I took her to the VET yesterday as she is still not eating but drinking alot. He gave her an anti vomiting shot and an antibiotic shot. She was fine but still not going towards food only water. Then in evening she started vomiting again. I took her to the 24 hour animal hospital where they told me after doing bloodwork this morning that she has high kidney levels which he feels is due to the Metacam she has been on for three weeks prior to surgery. I thought when a dog goes through surgery they do bloodtest to see if everything is good before they do the surgery but apparently not. I was not very happy with the decisions I made in the past month. I listened to an acting vet that said rest her on Metacam for a couple weeks and see if it fixes the problem. I wish I had done the xray and blood work initially. Hindsight knows no bounds. Please say a prayer for my Miya:


----------



## Beau's mom (Oct 6, 2011)

You and Miya are in our thoughts and prayers for all good things.


----------



## sandypaws (Aug 8, 2012)

Prayers going out for you and Miya. Hope she recovers soon.


----------



## lfung5 (Jun 30, 2007)

I am sorry to here about Miya. I do believe they should have done blood work beforehand... I am confused as to why she was on meds before the surgery. Bella had liver surgery, Fred knee surgery and Scuds eye surgery. I don't believe any of mine took meds before the surgery, just after. 

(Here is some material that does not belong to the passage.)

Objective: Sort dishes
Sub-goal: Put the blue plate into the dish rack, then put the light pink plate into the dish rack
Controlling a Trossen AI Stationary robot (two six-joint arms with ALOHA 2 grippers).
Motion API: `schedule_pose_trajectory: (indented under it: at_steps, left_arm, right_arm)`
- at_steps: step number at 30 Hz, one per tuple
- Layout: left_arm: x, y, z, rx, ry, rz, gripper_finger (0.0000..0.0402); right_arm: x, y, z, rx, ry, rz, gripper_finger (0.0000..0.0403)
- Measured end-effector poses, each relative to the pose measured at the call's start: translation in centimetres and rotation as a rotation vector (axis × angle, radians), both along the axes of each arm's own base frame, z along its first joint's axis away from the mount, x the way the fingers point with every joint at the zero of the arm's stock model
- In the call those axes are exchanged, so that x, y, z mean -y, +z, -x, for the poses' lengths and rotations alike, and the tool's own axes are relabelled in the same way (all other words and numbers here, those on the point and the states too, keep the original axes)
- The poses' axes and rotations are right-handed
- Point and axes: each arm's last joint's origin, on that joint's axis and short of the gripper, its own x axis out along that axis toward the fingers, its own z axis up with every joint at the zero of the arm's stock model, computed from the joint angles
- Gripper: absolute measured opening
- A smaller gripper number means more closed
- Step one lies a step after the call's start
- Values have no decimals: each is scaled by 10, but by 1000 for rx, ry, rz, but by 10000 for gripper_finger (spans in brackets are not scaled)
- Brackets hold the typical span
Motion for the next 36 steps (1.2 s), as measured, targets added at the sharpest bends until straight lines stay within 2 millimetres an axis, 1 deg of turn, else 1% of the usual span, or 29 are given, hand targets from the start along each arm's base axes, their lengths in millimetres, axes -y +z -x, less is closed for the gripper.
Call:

I hope she feels better soon. Sending prayers and kisses your way!


----------



## leena365 (Sep 17, 2009)

They originally thought it was luxating patella and told me to give her metacam for a couple of weeks and total bed rest. When that did not work I went in and had an xray done where they discovered it was an acl problem and did surgery right away. Extra bloodwork and biochemical testing is extra and since they found thru the xray what the issue was I did not ask to have the extra bloodwork done but I did not realize that part of the surgery process is not an initial blood test. I thought she is 3 years old she does not need it. My mistake again hindsight.


----------



## lfung5 (Jun 30, 2007)

How is Miya doing?


----------



## leena365 (Sep 17, 2009)

Doing a little better. Her kidney levels are back to normal but she is quite fearful eating on her own. I am giving her sulcrate for upset stomach and I have stopped all meds as it was the cause of her upset stomach, vomiting and lack of apetite. I am crushing her normal meal and adding warm water and feeding via spoon. Hopefully tomorrow will be better? I do hope the VET takes the port out of her arm today.


----------



## lfung5 (Jun 30, 2007)

Glad she is feeling a little better. Sounds like she is in good hands You are a wonderful mommy!


----------



## sandypaws (Aug 8, 2012)

*Are Havanese prone to luxating patellas*



leena365 said:


> Doing a little better. Her kidney levels are back to normal but she is quite fearful eating on her own. I am giving her sulcrate for upset stomach and I have stopped all meds as it was the cause of her upset stomach, vomiting and lack of apetite. I am crushing her normal meal and adding warm water and feeding via spoon. Hopefully tomorrow will be better? I do hope the VET takes the port out of her arm today.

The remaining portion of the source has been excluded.